_WHAT IS BEING ASKED_. Apart from the images, output the data below exactly.

_MATERIAL FOR THIS EXERCISE_.
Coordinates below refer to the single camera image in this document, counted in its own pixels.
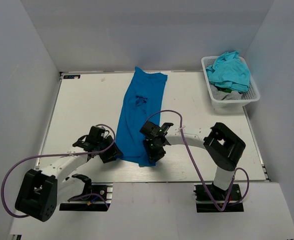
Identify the green garment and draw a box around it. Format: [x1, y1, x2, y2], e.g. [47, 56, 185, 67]
[216, 87, 232, 93]

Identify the white plastic basket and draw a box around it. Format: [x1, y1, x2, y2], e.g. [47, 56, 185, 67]
[201, 51, 260, 108]

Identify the light blue t shirt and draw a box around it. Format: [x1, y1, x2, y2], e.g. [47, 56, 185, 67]
[206, 51, 250, 93]

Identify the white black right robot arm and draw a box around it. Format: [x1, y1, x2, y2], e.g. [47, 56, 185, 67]
[140, 121, 246, 191]

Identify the grey t shirt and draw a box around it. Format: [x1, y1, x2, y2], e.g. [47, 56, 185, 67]
[210, 84, 242, 101]

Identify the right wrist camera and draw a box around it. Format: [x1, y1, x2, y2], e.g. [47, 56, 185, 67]
[140, 121, 174, 139]

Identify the blue label sticker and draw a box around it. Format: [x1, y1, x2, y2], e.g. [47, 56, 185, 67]
[63, 74, 81, 80]

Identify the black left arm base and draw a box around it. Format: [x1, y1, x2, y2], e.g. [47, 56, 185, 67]
[59, 183, 113, 212]

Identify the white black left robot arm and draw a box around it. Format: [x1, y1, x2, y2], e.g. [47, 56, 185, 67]
[15, 136, 123, 222]

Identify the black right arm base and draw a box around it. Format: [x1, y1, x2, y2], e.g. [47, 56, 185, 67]
[194, 184, 244, 213]

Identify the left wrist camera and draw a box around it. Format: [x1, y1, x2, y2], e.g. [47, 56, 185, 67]
[72, 126, 108, 152]

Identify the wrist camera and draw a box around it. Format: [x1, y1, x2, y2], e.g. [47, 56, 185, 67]
[140, 121, 174, 139]
[72, 126, 108, 152]

_OUTPUT FOR THIS TASK_.
Coordinates below refer to the single camera image in this document, counted in its own pixels.
Identify the green garment and draw a box around it. Format: [x1, y1, x2, y2], e.g. [47, 56, 185, 67]
[216, 87, 232, 93]

Identify the white plastic basket and draw a box around it. Format: [x1, y1, x2, y2], e.g. [47, 56, 185, 67]
[201, 51, 260, 108]

Identify the light blue t shirt and draw a box around it. Format: [x1, y1, x2, y2], e.g. [47, 56, 185, 67]
[206, 51, 250, 93]

Identify the white black right robot arm and draw a box around it. Format: [x1, y1, x2, y2], e.g. [47, 56, 185, 67]
[140, 121, 246, 191]

Identify the grey t shirt and draw a box around it. Format: [x1, y1, x2, y2], e.g. [47, 56, 185, 67]
[210, 84, 242, 101]

Identify the right wrist camera and draw a box around it. Format: [x1, y1, x2, y2], e.g. [47, 56, 185, 67]
[140, 121, 174, 139]

Identify the blue label sticker and draw a box around it. Format: [x1, y1, x2, y2], e.g. [47, 56, 185, 67]
[63, 74, 81, 80]

Identify the black left arm base and draw a box around it. Format: [x1, y1, x2, y2], e.g. [47, 56, 185, 67]
[59, 183, 113, 212]

Identify the white black left robot arm and draw a box around it. Format: [x1, y1, x2, y2], e.g. [47, 56, 185, 67]
[15, 136, 123, 222]

Identify the black right arm base and draw a box around it. Format: [x1, y1, x2, y2], e.g. [47, 56, 185, 67]
[194, 184, 244, 213]

Identify the left wrist camera and draw a box around it. Format: [x1, y1, x2, y2], e.g. [47, 56, 185, 67]
[72, 126, 108, 152]

Identify the wrist camera and draw a box around it. Format: [x1, y1, x2, y2], e.g. [47, 56, 185, 67]
[140, 121, 174, 139]
[72, 126, 108, 152]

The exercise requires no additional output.